Records from a collection:
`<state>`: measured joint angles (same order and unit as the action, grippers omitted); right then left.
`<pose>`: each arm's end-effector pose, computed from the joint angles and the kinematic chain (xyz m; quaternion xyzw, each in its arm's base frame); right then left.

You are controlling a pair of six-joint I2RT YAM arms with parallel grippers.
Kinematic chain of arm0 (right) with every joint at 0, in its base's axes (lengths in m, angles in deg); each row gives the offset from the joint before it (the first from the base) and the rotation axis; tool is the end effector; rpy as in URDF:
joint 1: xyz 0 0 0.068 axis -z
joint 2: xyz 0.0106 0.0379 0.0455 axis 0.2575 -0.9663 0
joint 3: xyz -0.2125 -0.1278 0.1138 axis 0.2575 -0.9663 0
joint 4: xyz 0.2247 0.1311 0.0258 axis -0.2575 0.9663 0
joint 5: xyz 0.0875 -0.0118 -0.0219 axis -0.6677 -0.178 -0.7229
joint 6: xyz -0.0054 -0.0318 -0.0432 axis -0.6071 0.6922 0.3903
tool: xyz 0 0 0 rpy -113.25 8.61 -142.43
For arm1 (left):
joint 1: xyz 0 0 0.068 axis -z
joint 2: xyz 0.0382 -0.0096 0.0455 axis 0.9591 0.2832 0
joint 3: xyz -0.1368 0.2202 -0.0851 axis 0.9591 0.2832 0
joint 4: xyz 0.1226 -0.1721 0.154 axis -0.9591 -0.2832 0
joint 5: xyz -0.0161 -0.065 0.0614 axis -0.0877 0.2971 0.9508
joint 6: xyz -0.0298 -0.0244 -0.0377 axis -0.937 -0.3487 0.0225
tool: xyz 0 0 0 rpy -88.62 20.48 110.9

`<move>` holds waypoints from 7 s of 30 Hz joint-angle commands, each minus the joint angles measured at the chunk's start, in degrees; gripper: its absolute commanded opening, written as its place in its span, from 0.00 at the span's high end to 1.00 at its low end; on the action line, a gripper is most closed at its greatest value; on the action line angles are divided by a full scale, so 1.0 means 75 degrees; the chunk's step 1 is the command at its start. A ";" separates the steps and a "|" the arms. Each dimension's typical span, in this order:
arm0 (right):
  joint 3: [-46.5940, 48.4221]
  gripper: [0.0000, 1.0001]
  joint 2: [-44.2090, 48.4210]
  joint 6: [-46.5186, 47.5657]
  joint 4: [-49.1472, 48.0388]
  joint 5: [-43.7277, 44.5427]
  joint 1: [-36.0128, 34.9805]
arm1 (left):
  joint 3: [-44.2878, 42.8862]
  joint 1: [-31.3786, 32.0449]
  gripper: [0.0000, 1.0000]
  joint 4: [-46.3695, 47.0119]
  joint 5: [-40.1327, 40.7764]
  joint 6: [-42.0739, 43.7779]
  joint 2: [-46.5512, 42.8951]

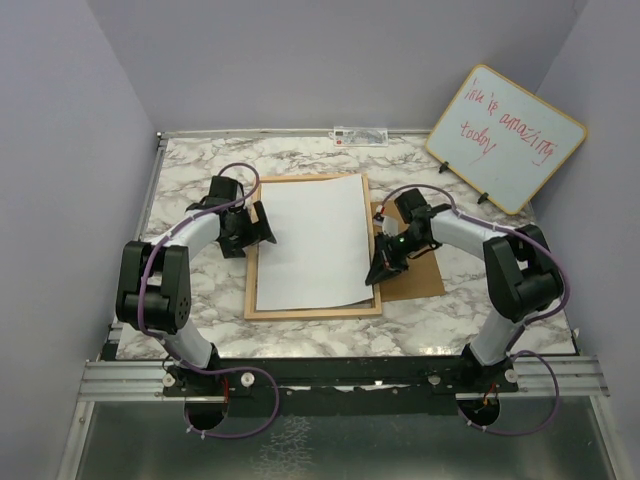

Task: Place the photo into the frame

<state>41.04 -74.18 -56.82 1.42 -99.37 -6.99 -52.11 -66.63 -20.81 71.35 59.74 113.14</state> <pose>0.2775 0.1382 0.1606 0.0981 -0.9187 -0.3818 0.0256 0.3160 -0.0473 0.1793 -0.1468 0.9554 -0.1843 0.1781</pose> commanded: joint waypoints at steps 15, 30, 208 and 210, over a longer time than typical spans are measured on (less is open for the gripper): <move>0.0610 0.24 0.0831 -0.0883 0.0320 0.1689 -0.0149 | -0.0527 -0.0193 0.01 0.0035 0.0504 0.0011 -0.0290; 0.1450 0.22 -0.0751 -0.1706 -0.1182 0.2844 -0.0102 | -0.1134 -0.0196 0.01 0.0036 0.0327 -0.0032 -0.0401; 0.0549 0.21 -0.0627 -0.1836 -0.2514 0.4934 0.2816 | -0.2585 0.3447 0.06 -0.0027 -0.0752 0.1966 0.3205; 0.0369 0.21 -0.0386 -0.1873 -0.2286 0.5224 0.2816 | -0.2736 0.3448 0.05 0.0000 -0.0700 0.1828 0.3165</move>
<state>47.14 -80.56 -69.63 -25.05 -64.97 14.91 -73.75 -42.78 -10.21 68.73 80.13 134.29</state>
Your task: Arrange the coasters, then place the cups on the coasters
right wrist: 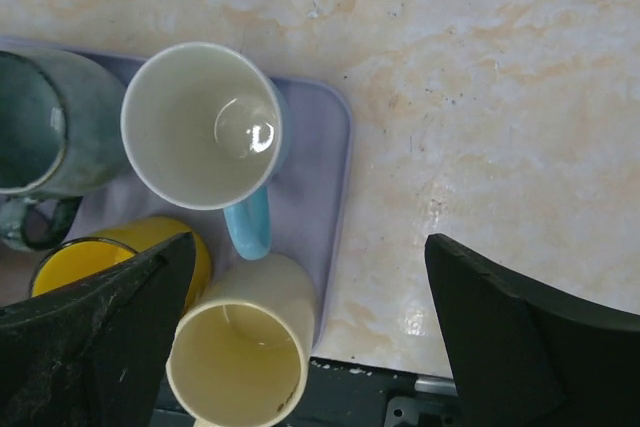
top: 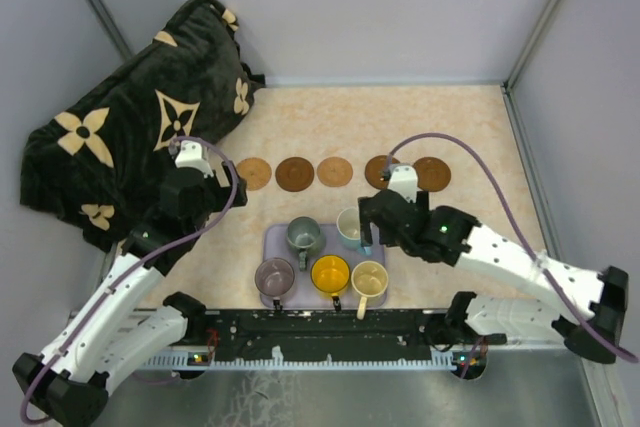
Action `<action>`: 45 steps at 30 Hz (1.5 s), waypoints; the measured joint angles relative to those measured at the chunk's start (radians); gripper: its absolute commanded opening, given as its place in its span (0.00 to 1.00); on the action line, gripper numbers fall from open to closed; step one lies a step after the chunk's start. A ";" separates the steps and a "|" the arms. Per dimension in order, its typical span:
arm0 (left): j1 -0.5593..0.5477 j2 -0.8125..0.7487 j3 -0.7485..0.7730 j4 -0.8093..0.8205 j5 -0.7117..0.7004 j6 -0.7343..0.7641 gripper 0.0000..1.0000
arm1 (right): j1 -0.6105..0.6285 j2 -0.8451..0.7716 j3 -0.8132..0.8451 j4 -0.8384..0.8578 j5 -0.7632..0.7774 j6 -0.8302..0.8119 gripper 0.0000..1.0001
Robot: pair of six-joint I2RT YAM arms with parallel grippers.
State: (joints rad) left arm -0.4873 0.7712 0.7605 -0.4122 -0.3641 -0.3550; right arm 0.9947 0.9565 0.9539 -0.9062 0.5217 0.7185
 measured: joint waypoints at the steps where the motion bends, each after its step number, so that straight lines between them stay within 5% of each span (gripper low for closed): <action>1: 0.000 0.003 0.000 0.000 0.000 0.000 0.99 | 0.021 0.044 0.007 0.001 0.016 0.012 0.99; 15: 0.000 0.003 0.000 0.000 -0.009 -0.009 0.99 | 0.038 0.100 -0.091 0.154 -0.061 0.014 0.99; 28: 0.000 0.046 0.000 0.000 -0.014 -0.026 0.99 | 0.038 0.105 -0.174 0.224 -0.161 -0.013 0.73; 45: 0.000 0.026 -0.008 0.000 -0.040 -0.031 0.99 | 0.038 0.233 -0.135 0.232 -0.187 -0.046 0.65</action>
State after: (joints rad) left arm -0.4873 0.7975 0.7528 -0.4126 -0.4038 -0.3859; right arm 1.0325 1.1893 0.8192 -0.6739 0.3351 0.6727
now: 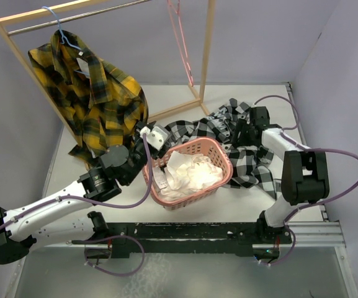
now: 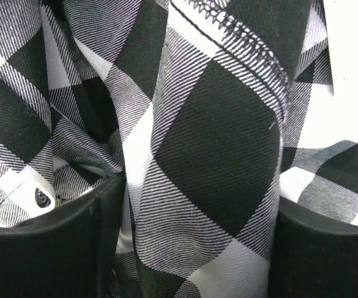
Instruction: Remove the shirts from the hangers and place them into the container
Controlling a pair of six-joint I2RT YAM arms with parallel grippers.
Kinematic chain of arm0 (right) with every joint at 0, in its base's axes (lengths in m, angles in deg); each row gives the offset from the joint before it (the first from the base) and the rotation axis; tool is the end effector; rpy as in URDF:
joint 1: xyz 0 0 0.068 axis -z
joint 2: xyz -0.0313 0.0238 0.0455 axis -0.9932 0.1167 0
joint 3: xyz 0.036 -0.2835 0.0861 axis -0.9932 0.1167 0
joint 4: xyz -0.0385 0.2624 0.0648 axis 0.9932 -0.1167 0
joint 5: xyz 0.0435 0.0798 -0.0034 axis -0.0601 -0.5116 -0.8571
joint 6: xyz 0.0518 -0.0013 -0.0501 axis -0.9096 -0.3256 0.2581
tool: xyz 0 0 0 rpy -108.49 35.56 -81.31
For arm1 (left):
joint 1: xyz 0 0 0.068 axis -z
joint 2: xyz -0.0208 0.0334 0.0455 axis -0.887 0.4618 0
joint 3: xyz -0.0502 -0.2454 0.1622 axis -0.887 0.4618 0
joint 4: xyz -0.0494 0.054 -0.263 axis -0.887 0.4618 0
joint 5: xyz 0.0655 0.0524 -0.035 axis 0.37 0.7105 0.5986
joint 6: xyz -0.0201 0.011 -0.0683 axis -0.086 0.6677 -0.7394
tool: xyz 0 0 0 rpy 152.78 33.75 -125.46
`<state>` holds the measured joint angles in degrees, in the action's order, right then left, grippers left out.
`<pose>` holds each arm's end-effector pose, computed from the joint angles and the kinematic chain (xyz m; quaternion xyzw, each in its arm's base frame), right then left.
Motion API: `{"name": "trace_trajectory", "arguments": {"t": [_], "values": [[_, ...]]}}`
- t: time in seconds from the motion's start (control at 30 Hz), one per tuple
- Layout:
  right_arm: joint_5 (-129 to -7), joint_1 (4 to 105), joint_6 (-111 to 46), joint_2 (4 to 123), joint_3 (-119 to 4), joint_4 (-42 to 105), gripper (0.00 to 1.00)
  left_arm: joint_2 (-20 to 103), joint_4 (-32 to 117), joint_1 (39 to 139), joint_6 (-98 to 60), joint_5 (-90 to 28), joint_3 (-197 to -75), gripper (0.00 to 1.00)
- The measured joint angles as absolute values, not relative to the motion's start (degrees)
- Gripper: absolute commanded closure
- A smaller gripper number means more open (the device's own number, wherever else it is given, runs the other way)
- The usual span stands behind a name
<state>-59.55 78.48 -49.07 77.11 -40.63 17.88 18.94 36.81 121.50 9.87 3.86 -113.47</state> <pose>0.3719 0.0310 0.2011 0.1539 0.9258 0.0816 0.3355 0.1422 -0.1852 0.4008 0.2745 0.6242 -0.1108 0.7230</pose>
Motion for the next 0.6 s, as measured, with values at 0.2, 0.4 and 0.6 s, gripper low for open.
{"name": "trace_trajectory", "arguments": {"t": [0.2, 0.4, 0.6], "values": [[-59.6, 78.5, -50.8, 77.3, -40.1, 20.2, 0.99, 19.0, 36.8, 121.5, 9.9, 3.9, -113.5, 0.38], [-56.6, 78.5, -52.0, 72.9, -40.0, 20.2, 1.0, 19.3, 36.8, 121.5, 9.9, 3.9, -113.5, 0.38], [-52.9, 78.5, -52.1, 61.1, -47.1, 16.6, 1.0, 19.3, 36.8, 121.5, 9.9, 4.0, -113.5, 0.39]]}}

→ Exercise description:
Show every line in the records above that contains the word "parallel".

→ Reply to the exercise:
You are controlling a pair of six-joint I2RT YAM arms with parallel grippers.
Robot: pair of six-joint I2RT YAM arms with parallel grippers.
Controlling a pair of six-joint I2RT YAM arms with parallel grippers.

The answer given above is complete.